相談解決事例

Case

新規事業を立ち上げたいのですが…

事例

人材派遣の会社を経営しております。

このたび、新規事業として、職業紹介事業を立ち上げようと計画しています。

労働局に職業紹介事業の許可を申請するにあたって、会社の目的に、『職業紹介事業』の文言を追加するよう言われました。

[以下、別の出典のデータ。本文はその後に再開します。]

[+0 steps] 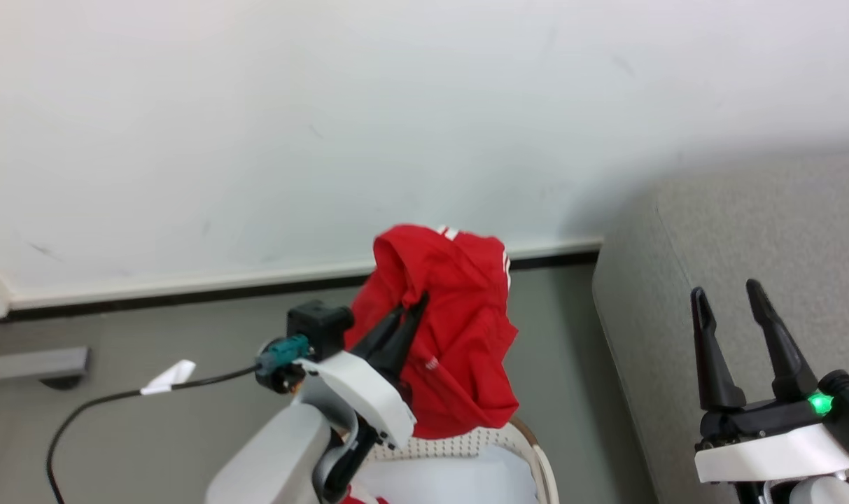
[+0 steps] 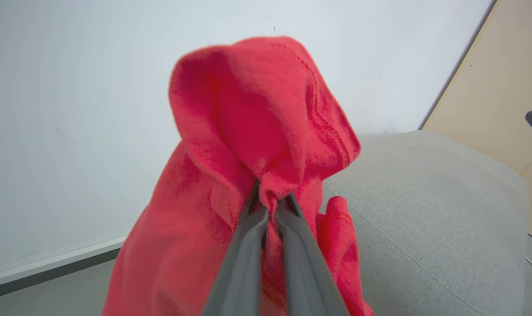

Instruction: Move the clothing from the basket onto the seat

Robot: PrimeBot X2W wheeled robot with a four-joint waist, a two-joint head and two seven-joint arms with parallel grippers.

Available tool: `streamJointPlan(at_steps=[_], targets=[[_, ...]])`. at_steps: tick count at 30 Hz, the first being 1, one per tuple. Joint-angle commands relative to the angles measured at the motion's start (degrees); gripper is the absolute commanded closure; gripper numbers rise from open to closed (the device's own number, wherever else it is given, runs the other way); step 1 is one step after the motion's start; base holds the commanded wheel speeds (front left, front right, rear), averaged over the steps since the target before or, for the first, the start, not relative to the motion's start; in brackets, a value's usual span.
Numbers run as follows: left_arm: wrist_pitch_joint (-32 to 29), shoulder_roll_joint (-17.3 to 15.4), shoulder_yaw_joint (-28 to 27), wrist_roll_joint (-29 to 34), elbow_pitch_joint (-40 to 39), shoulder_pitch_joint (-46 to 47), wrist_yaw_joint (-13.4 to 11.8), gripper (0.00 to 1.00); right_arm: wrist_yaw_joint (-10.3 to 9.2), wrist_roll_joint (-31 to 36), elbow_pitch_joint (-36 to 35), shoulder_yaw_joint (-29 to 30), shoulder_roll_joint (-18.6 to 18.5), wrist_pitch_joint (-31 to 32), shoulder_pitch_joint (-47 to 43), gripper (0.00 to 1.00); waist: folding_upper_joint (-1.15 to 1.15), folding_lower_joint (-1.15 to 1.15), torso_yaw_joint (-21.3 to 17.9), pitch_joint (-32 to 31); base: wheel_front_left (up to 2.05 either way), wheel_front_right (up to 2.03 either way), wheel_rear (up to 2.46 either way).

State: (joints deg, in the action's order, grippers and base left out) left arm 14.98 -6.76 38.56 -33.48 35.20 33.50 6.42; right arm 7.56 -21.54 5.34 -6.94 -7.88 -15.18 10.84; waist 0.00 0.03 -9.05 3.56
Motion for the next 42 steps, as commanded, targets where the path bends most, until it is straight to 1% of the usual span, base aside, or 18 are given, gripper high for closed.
streamJointPlan(at_steps=[1,8,11,14,16,19,23,27,34,36,40,42], targets=[[-0.3,-1.3,-0.5,-0.5,-2.6,-0.6,-0.7,1.00,-0.14,-0.8,0.2,-0.4,-0.3,0.1,-1.1,0.00,0.00,-0.03,2.3,-4.1,0.00,0.00,0.00],[-3.7,-5.2,-2.3,-0.7,-13.6,-0.9,-3.9,1.00,-0.14,-1.5,0.6,-4.1,-0.4,0.1,-2.3,0.00,0.00,-0.03,2.5,-5.6,0.00,0.00,0.00],[-4.9,-6.1,-2.7,-1.1,-16.6,-1.4,-5.0,1.00,-0.14,-2.1,0.9,-6.3,-0.9,0.1,-1.8,0.00,0.00,-0.03,2.5,-5.7,0.00,0.00,0.00],[-5.7,-6.6,-2.7,-1.1,-18.6,-1.9,-5.7,1.00,-0.14,-4.0,1.0,-10.2,-1.8,0.1,-1.2,0.00,0.00,-0.03,2.6,-5.8,0.00,0.00,0.00],[-6.2,-6.8,-2.5,-1.1,-19.5,-2.1,-6.0,1.00,-0.14,-6.0,0.7,-14.1,-2.9,0.1,-0.6,0.00,0.00,-0.03,2.8,-5.8,0.00,0.00,0.00],[-6.7,-6.7,-2.1,-1.3,-20.2,-2.1,-6.1,1.00,-0.14,-8.0,0.5,-19.8,-4.6,0.1,0.9,0.00,0.00,-0.03,3.2,-5.8,0.00,0.00,0.00],[-7.3,-6.2,-1.5,-1.4,-20.6,-1.6,-6.0,1.00,-0.14,-9.2,1.0,-27.9,-6.3,0.1,4.1,0.00,0.00,-0.03,3.8,-5.8,0.00,0.00,0.00],[-7.6,-5.4,-0.6,-1.3,-20.3,-1.0,-5.6,1.00,-0.14,-11.1,4.8,-35.2,-7.4,0.1,7.8,0.00,0.00,-0.03,4.6,-6.0,0.00,0.00,0.00],[-7.9,-3.8,1.0,-1.4,-19.2,-0.1,-4.9,1.00,-0.14,-15.2,10.3,-45.6,-5.9,0.1,14.9,0.00,0.00,-0.03,6.6,-6.3,0.00,0.00,0.00],[-8.0,-3.3,1.4,-1.5,-18.8,0.1,-4.7,1.00,-0.14,-16.1,13.0,-48.2,-5.5,0.1,16.6,0.00,0.00,-0.03,7.3,-6.3,0.00,0.00,0.00],[-8.2,-2.0,2.5,-1.7,-18.6,0.4,-4.3,1.00,-0.14,-18.5,18.1,-51.6,-3.3,0.1,19.9,0.00,0.00,-0.03,8.6,-6.2,0.00,0.00,0.00],[-8.2,-1.6,2.8,-1.7,-18.6,0.4,-4.1,1.00,-0.14,-19.3,19.3,-52.4,-2.9,0.1,20.5,0.00,0.00,-0.03,8.9,-6.2,0.00,0.00,0.00]])
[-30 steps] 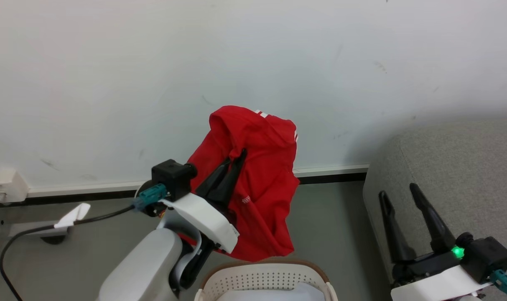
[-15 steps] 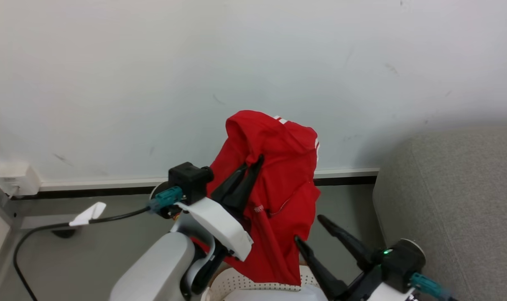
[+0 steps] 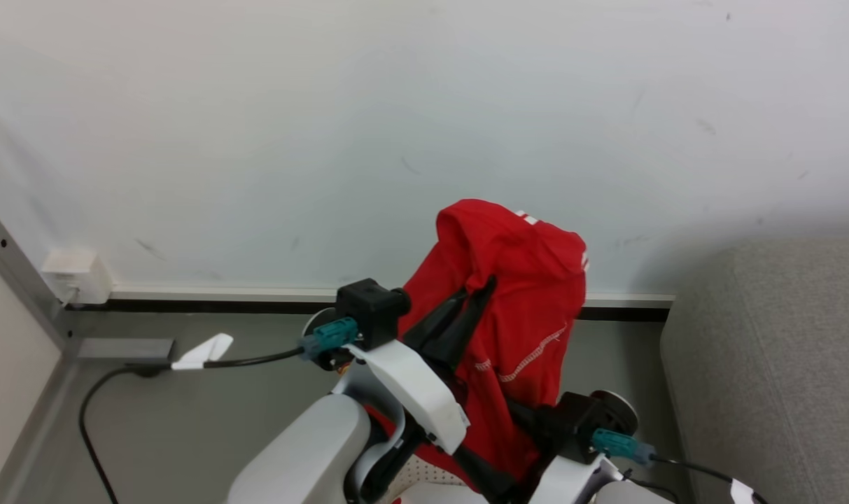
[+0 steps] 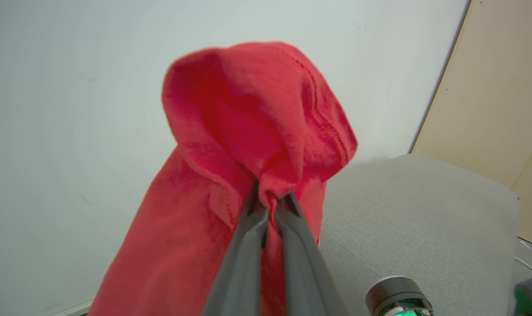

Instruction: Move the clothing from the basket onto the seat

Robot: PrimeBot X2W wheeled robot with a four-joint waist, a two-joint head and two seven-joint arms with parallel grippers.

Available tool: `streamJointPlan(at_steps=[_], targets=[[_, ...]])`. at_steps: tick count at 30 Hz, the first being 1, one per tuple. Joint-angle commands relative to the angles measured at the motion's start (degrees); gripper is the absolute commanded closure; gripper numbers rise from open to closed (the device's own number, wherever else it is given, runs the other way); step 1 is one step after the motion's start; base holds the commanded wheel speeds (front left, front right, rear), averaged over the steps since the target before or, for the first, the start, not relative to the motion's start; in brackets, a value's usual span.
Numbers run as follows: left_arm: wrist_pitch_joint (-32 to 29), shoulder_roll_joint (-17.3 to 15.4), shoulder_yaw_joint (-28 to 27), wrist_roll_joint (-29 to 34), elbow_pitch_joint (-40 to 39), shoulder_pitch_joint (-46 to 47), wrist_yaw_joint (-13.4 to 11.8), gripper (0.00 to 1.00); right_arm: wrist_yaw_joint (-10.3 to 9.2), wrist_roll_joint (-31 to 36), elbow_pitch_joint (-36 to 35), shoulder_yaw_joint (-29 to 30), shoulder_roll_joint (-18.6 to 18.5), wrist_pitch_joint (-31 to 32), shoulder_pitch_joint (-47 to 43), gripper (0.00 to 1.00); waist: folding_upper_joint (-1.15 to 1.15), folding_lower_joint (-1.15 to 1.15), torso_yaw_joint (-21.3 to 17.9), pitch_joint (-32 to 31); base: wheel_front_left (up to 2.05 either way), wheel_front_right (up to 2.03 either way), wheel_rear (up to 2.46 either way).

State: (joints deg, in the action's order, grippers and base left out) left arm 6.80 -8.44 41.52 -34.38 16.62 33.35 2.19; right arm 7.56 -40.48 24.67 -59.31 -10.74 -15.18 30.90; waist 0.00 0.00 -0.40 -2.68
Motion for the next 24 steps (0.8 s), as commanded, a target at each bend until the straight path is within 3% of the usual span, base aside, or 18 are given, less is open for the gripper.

会社の目的に『職業紹介事業』を追加する登記をお願いしたいのですが。

結果

目的変更登記を行い、会社の目的に、『職業紹介事業』を追加する旨の登記をしました。

コメント

 今回は、職業紹介事業の許可申請をするにあたって、目的の変更が必要でした。
一般的には、会社を設立する際、会社の目的を定め、登記されています。
しかし、当初定めていた事業以外の新規事業を開始することになった場合は、新規事業の内容を目的に反映(変更)させる必要があります。
 また、今回のケースのように、許認可等が必要な事業(労働者派遣事業、職業紹介事業、飲食店の経営、古物商、旅行業、宅地建物取引業など)については、その事業内容を目的に反映させておかないと、許認可等を受けることができなかったりしますので、ご注意ください。

会社の目的を定める際にも、一定のルールが存在します。

①具体性・・・どの程度、具体的に定めるかは、会社が自ら判断すべき事項であり、登記官による審査の対象とはならないとなっています。しかし、ある程度具体的に定めておかないと、実際何をしている会社がなのか、わからないため、会社そのものの信用にも影響が出ることになります。

②明確性・・・『語句の意義が明瞭であり一般人において理解可能なこと』となっております。ですので、意味不明な目的を定めたとしても、①同様、会社そのものの信用に影響が出ることになるので、明確な目的を定めることをおすすめします。

③適法性・・・法律や公序良俗に違反するような目的は、そもそも適法性を欠いているため、会社の目的とすることができません。例えば、「振り込み詐欺の代行業」、「密輸業」、「借金取り立て業」など、公序良俗に反するため、会社の目的にはふさわしくありません。また、資格が必要となる、「弁護士業」や「司法書士業」のように、他の法律に抵触する目的も不適格となります。

④営利性・・・株式会社は、株主へ配当することができる法人であるため、目的を定める際、営利性が求められます。また、利益が発生する可能性のある事業であれば問題ないとされていますので、確実に利益が発生する事業である必要はありません。ただし、「政治献金」のように、会社が利益を得る可能性が全くない目的は適格性を欠くものとされています。

このように、①~④に配慮し、会社の目的を定める必要があります。

目的変更登記の流れは、以下のとおりです。
①株主総会を開催し、定款変更決議を行う
②定款変更の内容を記載した株主総会議事録を作成する
③法務局に目的変更登記の申請をする

今回のケースのように、許認可等の申請や届出等が必要な場合は、事前に監督官庁や専門家に確認されることをおすすめいたします。